[RFC] Use parenthesis instead of square brackets for new aggregates

Glacia commented 5 years ago

What were the reasons why square brackets were chosen? They don't look super ugly to me, but it make sense to not introduce different syntax out of blue.

mosteo commented 5 years ago

For sets/maps I would have expected curly braces before brackets. But I'm no mathematician. And we could finally say "but Ada has curly braces!" when C++ people complained ;-)

Joking aside, totally in favor of not introducing a new symbol ( "@", not looking at you) and messing with arrays if not unavoidable.

sttaft commented 5 years ago

The Ada Rapporteur Group (ARG) chose square brackets because they are often used for creating aggregate-like things in other languages, and by escaping the heavy overloading of parentheses, we are able to easily accommodate cases like empty aggregates, and single-element aggregates, without any strange incantations. For set constructors, this becomes particularly important, since there is no "key" analogous to the array index to use to produce an empty range or specify the index of a single element. As pointed out in another comment, curly braces were another possibility for sets, but we felt that distinguishing between sets and vectors or lists might be difficult in some cases, since from the interface point of view, there is a range of definable containers that represent various points on the spectrum between sets and lists (e.g. "bags"), and trying to specify which get to use {} and which use [] would not always be obvious. We also allowed arrays to use [] syntax as well, as they are very similar to vectors.

On Thu, Jul 4, 2019 at 10:34 AM Glacia notifications@github.com wrote:

What were the reasons why square brackets were chosen? They don't look super ugly to me, but it make sense to not introduce different syntax out of blue.

— You are receiving this because you are subscribed to this thread. Reply to this email directly, view it on GitHub https://github.com/AdaCore/ada-spark-rfcs/pull/21?email_source=notifications&email_token=AANZ4FMT4BJNIGFFYVLOIRLP5YC6XA5CNFSM4H46MV72YY3PNVWWK3TUL52HS4DFVREXG43VMVBW63LNMVXHJKTDN5WW2ZLOORPWSZGODZHSL5A#issuecomment-508503540, or mute the thread https://github.com/notifications/unsubscribe-auth/AANZ4FMU2IFBQAQUJHUA2LDP5YC6XANCNFSM4H46MV7Q .

raph-amiard commented 5 years ago

The Ada Rapporteur Group (ARG) chose square brackets because they are often used for creating aggregate-like things in other languages, and by escaping the heavy overloading of parentheses, we are able to easily accommodate cases like empty aggregates, and single-element aggregates, without any strange incantations

FWIW, I agree with @QuentinOchem that this feels like an unneeded addition of syntax. The proposed syntax for null aggregates and one element aggregates looks very coherent with current Ada, and doesn't look like strange incantations to me.

I would not be against introducing square brackets in the language, but for me this would need to be done in a more principled way, eg. also considering being able to use them for indexing homogeneous structures instead of parentheses, like it is done in those other languages you refer to @sttaft.

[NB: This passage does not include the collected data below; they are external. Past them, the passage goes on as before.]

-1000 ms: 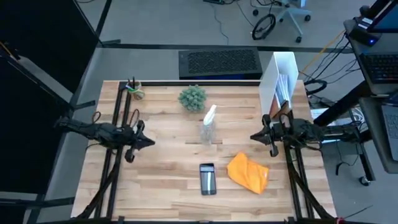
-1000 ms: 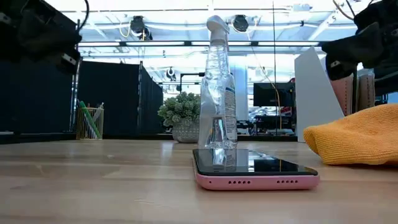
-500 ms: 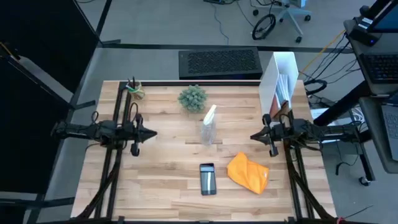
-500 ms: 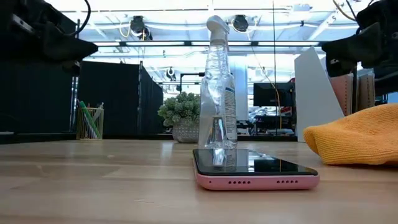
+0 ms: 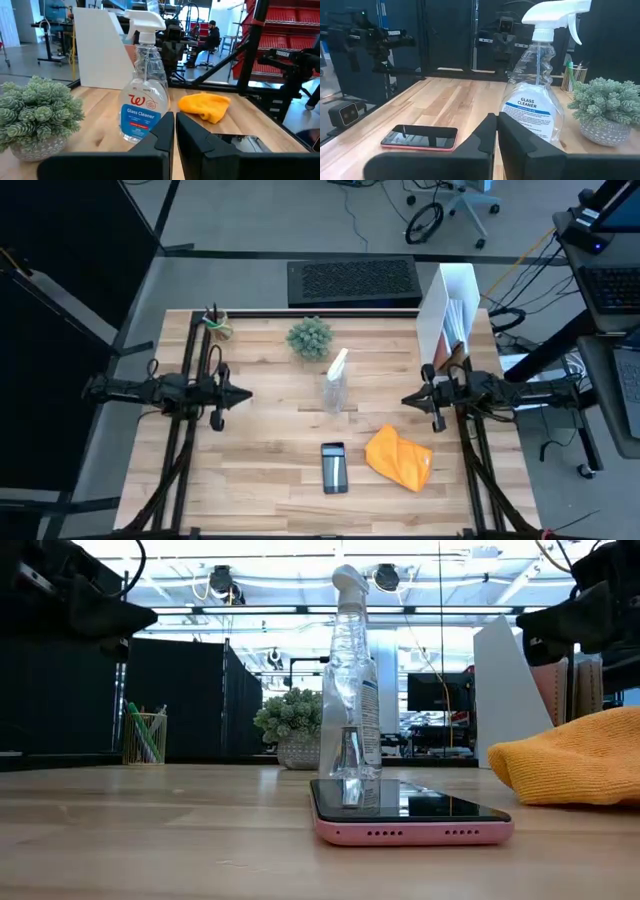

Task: Apply microfiber cloth
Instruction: Return to home position

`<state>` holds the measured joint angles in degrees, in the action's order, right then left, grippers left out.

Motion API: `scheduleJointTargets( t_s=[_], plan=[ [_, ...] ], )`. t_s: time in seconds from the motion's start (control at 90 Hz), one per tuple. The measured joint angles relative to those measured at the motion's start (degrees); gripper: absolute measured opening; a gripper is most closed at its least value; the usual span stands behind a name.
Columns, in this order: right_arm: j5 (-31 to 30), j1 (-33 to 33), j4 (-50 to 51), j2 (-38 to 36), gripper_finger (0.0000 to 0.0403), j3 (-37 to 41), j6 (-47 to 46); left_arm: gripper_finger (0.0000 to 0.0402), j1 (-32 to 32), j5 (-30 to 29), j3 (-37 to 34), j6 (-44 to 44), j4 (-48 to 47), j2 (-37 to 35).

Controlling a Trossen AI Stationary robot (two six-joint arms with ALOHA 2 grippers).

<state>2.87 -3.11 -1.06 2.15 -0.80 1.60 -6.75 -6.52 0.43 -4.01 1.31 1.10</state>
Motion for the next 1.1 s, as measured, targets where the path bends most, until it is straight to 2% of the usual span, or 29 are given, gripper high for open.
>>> scheduleJointTargets(
  t_s=[1.1],
  plan=[
    [0.0, 0.0, 0.0, 0.0, 0.0000, 0.0, -1.1, 0.0004, 0.0, 0.0, 0.0, 0.0, 0.0, 0.0]
  ],
)
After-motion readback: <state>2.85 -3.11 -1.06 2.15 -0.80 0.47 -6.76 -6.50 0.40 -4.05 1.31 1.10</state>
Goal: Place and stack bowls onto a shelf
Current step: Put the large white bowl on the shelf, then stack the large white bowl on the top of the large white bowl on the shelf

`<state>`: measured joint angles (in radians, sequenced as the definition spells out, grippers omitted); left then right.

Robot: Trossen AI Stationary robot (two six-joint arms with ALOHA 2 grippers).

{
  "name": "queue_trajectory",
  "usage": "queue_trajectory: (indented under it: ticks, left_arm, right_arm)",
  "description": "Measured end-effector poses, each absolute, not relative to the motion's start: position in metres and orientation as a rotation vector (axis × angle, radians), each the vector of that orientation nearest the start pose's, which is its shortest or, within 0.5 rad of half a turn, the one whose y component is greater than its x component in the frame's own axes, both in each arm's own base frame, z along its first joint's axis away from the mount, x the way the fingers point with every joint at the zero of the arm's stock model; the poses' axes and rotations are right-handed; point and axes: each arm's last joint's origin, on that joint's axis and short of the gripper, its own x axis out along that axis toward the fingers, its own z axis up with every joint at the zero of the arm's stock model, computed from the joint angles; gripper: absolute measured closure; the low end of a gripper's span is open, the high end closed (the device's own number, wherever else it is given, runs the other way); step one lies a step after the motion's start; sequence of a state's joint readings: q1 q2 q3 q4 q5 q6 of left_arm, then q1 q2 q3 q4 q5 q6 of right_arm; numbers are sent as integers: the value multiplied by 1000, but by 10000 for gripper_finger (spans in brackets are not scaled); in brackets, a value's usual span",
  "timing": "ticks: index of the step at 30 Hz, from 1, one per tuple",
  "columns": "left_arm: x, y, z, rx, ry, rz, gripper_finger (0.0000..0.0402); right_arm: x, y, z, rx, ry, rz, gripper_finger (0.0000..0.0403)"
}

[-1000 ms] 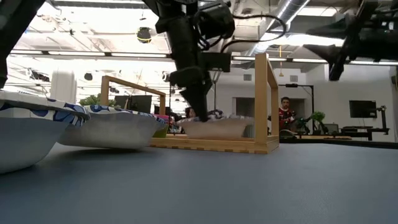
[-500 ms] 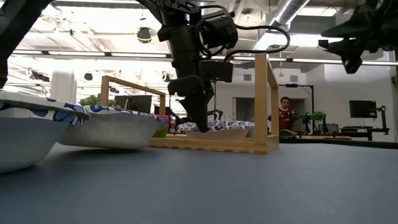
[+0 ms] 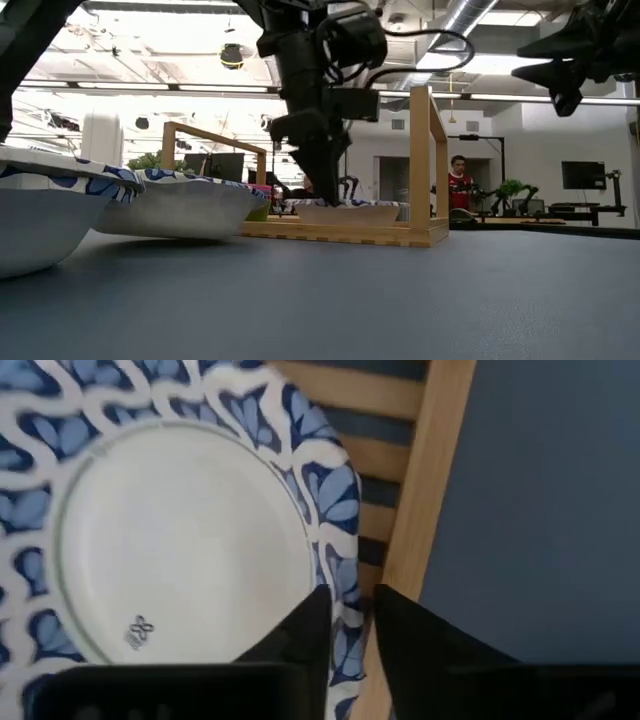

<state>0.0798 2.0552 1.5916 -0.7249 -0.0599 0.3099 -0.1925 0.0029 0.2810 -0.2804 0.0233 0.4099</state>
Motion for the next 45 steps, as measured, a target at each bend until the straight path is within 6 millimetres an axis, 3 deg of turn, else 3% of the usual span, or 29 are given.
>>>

sttaft commented 5 years ago

The Ada Rapporteur Group (ARG) chose square brackets because they are often used for creating aggregate-like things in other languages, and by escaping the heavy overloading of parentheses, we are able to easily accommodate cases like empty aggregates, and single-element aggregates, without any strange incantations

FWIW, I agree with @QuentinOchem that this feels like an unneeded addition of syntax. The proposed syntax for null aggregates and one element aggregates looks very coherent with current Ada, and doesn't look like strange incantations to me.

I can see "pros" and "cons," and the ARG debated this heavily for several years. We concluded that the square bracket approach was cleaner and ultimately easier to read and understand, and by allowing array aggregates to use this new syntax as well, solved a long-standing annoyance and learning hurdle for convenient use of array aggregates for zero- and one-element arrays.

I would not be against introducing square brackets in the language, but for me this would need to be done in a more principled way, eg. also considering being able to use them for indexing homogeneous structures instead of parentheses, like it is done in those other languages you refer to @sttaft.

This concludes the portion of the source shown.